From Trigonometric Formulas, we know that:
$\Rightarrow \cos \theta = \sqrt {1 - {{\left( {\sin \theta } \right)}^2}}$

So, substituting the value of $\theta = {40^ \circ }$:
$\Rightarrow \cos {40^ \circ } = \sqrt {1 - {{\left( {\sin {{40}^ \circ }} \right)}^2}}$
Substituting the equation 3 in the above value, we get:
$\Rightarrow \cos {40^ \circ } = \sqrt {1 - {{\left( {1 - {p^2}} \right)}^2}}$
Expanding the brackets ${\left( {1 - {p^2}} \right)^2}$ using the formula ${\left( {a - b} \right)^2} = {a^2} + {b^2} - 2ab$, we get:
$\Rightarrow \cos {40^ \circ } = \sqrt {1 - \left( {{1^2} + {{\left( {{p^2}} \right)}^2} - 2{p^2}} \right)}$
$\Rightarrow \cos {40^ \circ } = \sqrt {1 - 1 - {p^4} + 2{p^2}}$
$\Rightarrow \cos {40^ \circ } = \sqrt {2{p^2} - {p^4}}$
Taking ${p^2}$ common inside the bracket, and we get:
$\Rightarrow \cos {40^ \circ } = \sqrt {{p^2}\left( {2 - {p^2}} \right)}$
Since, we know that $\sqrt {{x^2}} = x$, using this in the above equation and taking ${p^2}$ outside the bracket, we get:
$\Rightarrow \cos {40^ \circ } = p\sqrt {\left( {2 - {p^2}} \right)}$
Hence, the value of $\cos {40^ \circ } = p\sqrt {\left( {2 - {p^2}} \right)}$.

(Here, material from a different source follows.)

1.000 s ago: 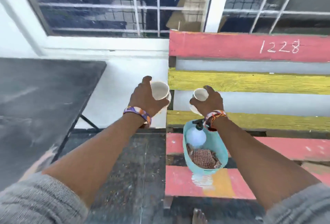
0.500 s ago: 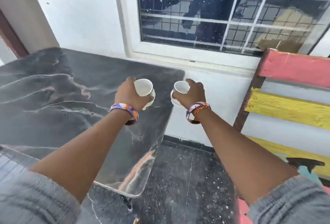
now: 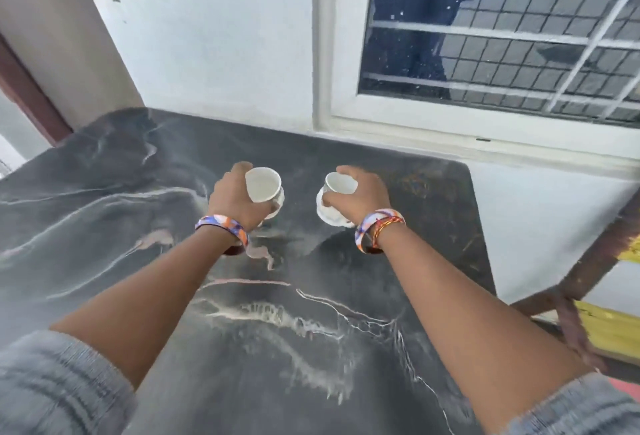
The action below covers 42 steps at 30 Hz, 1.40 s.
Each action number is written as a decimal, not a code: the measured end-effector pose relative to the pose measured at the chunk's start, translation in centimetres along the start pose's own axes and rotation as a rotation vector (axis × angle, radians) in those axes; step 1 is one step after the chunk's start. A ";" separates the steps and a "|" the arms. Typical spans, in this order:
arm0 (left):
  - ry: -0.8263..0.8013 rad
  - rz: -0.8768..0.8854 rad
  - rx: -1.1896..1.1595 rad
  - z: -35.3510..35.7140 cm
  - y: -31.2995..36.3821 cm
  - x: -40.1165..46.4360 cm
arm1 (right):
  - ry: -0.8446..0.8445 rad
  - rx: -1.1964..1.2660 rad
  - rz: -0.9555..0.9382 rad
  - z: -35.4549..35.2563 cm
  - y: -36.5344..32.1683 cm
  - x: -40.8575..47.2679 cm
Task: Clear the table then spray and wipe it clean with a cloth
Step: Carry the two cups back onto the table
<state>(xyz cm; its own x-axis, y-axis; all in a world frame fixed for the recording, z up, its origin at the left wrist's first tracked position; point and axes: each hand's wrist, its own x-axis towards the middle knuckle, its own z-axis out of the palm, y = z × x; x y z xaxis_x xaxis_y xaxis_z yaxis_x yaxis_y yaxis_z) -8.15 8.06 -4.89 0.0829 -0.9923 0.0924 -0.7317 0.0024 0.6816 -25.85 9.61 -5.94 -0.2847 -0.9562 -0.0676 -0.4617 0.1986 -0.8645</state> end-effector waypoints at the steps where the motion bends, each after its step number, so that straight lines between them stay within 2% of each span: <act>1: -0.002 0.002 0.000 -0.6 -1.3 1.6 | -0.008 -0.013 0.001 1.3 -0.6 0.8; 5: -0.024 0.009 -0.018 -3.8 -7.2 9.2 | 0.005 -0.084 0.018 7.6 -4.1 4.1; 11: -0.081 0.035 -0.037 -9.3 -15.3 20.6 | 0.064 -0.061 0.134 18.2 -9.7 8.7; 17: -0.074 0.006 -0.042 -13.1 -21.3 29.6 | 0.065 -0.158 0.150 27.8 -15.2 14.6; 21: -0.080 0.010 -0.064 -13.7 -23.5 34.0 | 0.092 -0.140 0.212 32.4 -18.1 17.9; 26: -0.042 0.026 -0.098 -13.7 -23.9 37.6 | 0.080 -0.224 0.226 35.9 -20.2 21.8; 33: 0.025 0.021 -0.106 -13.0 -25.7 40.6 | 0.090 -0.154 0.283 39.0 -22.1 26.9; 42: 0.054 0.016 -0.029 -11.8 -25.8 41.8 | 0.070 -0.209 0.253 39.0 -21.7 29.0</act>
<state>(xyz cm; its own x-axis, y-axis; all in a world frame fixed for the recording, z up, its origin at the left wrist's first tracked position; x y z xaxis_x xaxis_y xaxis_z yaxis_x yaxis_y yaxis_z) 22.14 -32.02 -10.06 0.1082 -0.9839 0.1421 -0.7132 0.0228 0.7006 8.71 -30.81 -8.54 -0.4657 -0.8555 -0.2264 -0.5296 0.4744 -0.7032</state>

Therefore, Option 2 is correct.

Note: Since, we wrote that $\cos \theta = \sqrt {1 - {{\left( {\sin \theta } \right)}^2}}$ which can be proved using the formula ${\cos ^2}\theta + {\sin ^2}\theta = 1$. In which subtract both the sides by ${\sin ^2}\theta$, and take square root on both the sides and we first obtain the equation, ${\cos ^2}\theta = 1 - {\sin ^2}\theta$ and then $\cos \theta = \sqrt {1 - {{\sin }^2}\theta }$.